Commit Message
[v4,02/15] parsemail: fix SeriesReference race with concurrent delivery When multiple parsemail processes run in parallel (e.g. postfix delivering several messages from the same series at once), two processes can try to create a SeriesReference for the same msgid simultaneously. The second one fails with an IntegrityError: django.db.utils.IntegrityError: duplicate key value violates unique constraint "patchwork_seriesreference_project_id_msgid_..." DETAIL: Key (project_id, msgid)=(2, <...>) already exists. This can result in incomplete series that never reach the "received_all" state because the failed parsemail invocation prevents one of the patches from being recorded. The existing get/create pattern has a classic TOCTOU race: the get succeeds (no reference found), but by the time create runs, another process has already inserted the row.
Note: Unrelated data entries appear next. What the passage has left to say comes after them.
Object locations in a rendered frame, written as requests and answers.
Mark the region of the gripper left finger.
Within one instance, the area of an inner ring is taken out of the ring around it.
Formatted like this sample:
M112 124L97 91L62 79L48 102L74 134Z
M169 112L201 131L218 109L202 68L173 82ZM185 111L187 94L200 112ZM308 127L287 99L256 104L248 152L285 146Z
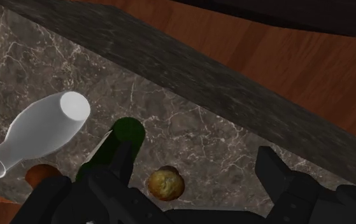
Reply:
M132 144L123 142L109 165L93 168L82 185L67 176L43 179L10 224L166 224L165 214L129 188Z

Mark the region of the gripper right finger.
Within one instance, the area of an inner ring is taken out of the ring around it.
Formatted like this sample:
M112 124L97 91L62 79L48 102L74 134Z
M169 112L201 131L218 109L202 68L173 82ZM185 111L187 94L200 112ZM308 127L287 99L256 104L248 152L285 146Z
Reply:
M274 204L264 224L356 224L356 185L330 190L269 146L259 147L255 173Z

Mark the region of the dark green bottle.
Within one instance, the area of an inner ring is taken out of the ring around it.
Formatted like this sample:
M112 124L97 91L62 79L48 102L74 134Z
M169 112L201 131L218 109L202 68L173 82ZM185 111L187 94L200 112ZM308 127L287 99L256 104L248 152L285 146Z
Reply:
M133 117L119 118L80 166L75 181L80 181L92 167L109 164L122 142L131 142L131 160L132 162L135 161L145 140L145 135L145 128L139 120Z

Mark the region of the golden brown muffin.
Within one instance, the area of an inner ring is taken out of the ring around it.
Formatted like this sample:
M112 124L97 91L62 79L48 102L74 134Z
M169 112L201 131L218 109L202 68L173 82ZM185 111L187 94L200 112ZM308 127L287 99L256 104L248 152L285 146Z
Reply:
M160 167L148 178L148 190L157 199L171 201L185 190L185 182L179 171L170 165Z

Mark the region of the brown round object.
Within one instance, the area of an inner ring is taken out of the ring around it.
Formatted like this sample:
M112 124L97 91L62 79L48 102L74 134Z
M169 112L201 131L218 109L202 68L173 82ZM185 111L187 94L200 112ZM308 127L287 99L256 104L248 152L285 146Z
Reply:
M35 189L44 179L52 176L61 176L61 172L54 166L38 164L31 167L25 174L26 182Z

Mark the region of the white vase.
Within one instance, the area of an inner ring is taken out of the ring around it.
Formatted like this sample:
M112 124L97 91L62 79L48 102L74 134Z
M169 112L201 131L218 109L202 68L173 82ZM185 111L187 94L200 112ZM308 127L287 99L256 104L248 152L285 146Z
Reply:
M80 93L60 92L26 107L10 124L0 144L0 178L23 160L44 157L68 143L90 115Z
Replace both the try/get/ except/create block and the bare create call with get_or_create which handles the race atomically at the database level.Signed-off-by: Robin Jarry <robin@jarry.cc> --- Notes: https://github.com/rjarry/patchwork/pull/3/commits/04fd8b6ea282298882780d1904965060a2d5c755 patchwork/parser.py | 30 +++++++++----------.../parsemail-race-fix-e5f6g7h8i9j0k1l2.yaml | 5 ++++ 2 files changed, 19 insertions(+), 16 deletions(-) create mode 100644 releasenotes/notes/parsemail-race-fix-e5f6g7h8i9j0k1l2.yaml
Patch
diff --git a/patchwork/parser.py b/patchwork/parser.py
index c33ada8..fafa47b 100644
--- a/patchwork/parser.py
+++ b/patchwork/parser.py
@@ -1336,20 +1336,18 @@ def parse_mail(mail, list_id=None):
# later one.
for ref in refs + [msgid]:
ref = ref[:255]
- # we don't want duplicates
- try:
- # we could have a ref to a previous series.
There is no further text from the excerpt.